- [GOAL OF THE EXERCISE]
Here the answer should be the line with "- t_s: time" and all the lines after it through the end of the listing, each repeated exactly, and no other text.

Top of DATA BLOCK

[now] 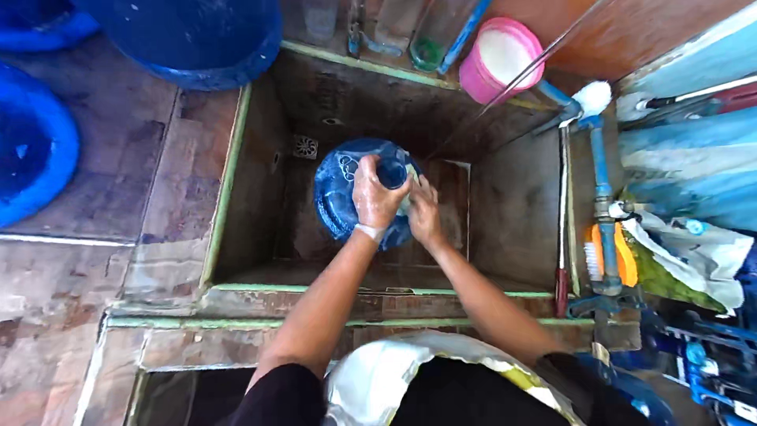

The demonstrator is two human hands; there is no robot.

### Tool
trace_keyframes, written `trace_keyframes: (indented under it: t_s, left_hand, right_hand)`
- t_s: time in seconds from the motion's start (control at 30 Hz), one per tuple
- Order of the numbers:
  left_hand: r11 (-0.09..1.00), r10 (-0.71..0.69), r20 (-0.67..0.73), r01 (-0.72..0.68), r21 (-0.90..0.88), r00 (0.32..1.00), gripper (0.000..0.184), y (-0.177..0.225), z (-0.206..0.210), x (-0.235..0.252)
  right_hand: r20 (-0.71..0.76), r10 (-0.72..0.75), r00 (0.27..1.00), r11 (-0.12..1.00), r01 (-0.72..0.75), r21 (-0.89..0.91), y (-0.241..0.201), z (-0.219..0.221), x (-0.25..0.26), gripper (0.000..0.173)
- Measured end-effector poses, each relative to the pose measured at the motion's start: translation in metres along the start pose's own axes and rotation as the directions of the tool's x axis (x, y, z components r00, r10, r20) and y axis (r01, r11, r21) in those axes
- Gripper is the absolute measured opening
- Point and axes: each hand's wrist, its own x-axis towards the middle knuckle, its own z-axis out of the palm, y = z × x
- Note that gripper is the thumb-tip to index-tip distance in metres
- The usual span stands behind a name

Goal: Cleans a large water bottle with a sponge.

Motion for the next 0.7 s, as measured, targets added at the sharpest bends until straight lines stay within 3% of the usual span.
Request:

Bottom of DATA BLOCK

- [TASK SOLUTION]
- t_s: time in seconds from the motion's start (control at 30 Hz), one per tuple
- Order of the numbers:
  left_hand: r11 (-0.09..1.00), r10 (-0.71..0.69), r20 (-0.67..0.73), r01 (-0.72..0.68), r21 (-0.90..0.88), r00 (0.32..1.00), gripper (0.000..0.184), y (-0.177..0.225), z (-0.206..0.210), x (-0.235..0.252)
  right_hand: r20 (-0.71..0.76), r10 (-0.72..0.75), r00 (0.27..1.00), r11 (-0.12..1.00), r01 (-0.72..0.75), r21 (-0.89..0.91), y (-0.241..0.201), z (-0.219..0.221), x (-0.25..0.26), gripper (0.000..0.173)
- Measured end-effector poses, each relative to the pose measured at the motion's start: translation in metres along the start pose's own axes and rotation as the directions of the tool's x axis (x, y, z components r00, r10, r20) and y axis (r01, r11, r21) in those axes
- Gripper is the absolute measured opening
- Point and axes: each hand's wrist, its own x-axis towards the middle knuckle, its own z-axis out of the palm, y = z × x
- Note that gripper is the thumb-tip to index-tip distance in metres
- The usual span stands behind a name

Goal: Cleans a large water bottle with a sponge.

Motion for the next 0.7 s, as measured, targets added at the sharpest bends until straight lines stay within 3% of the usual span.
Request:

This response is complete, and nothing else is pending.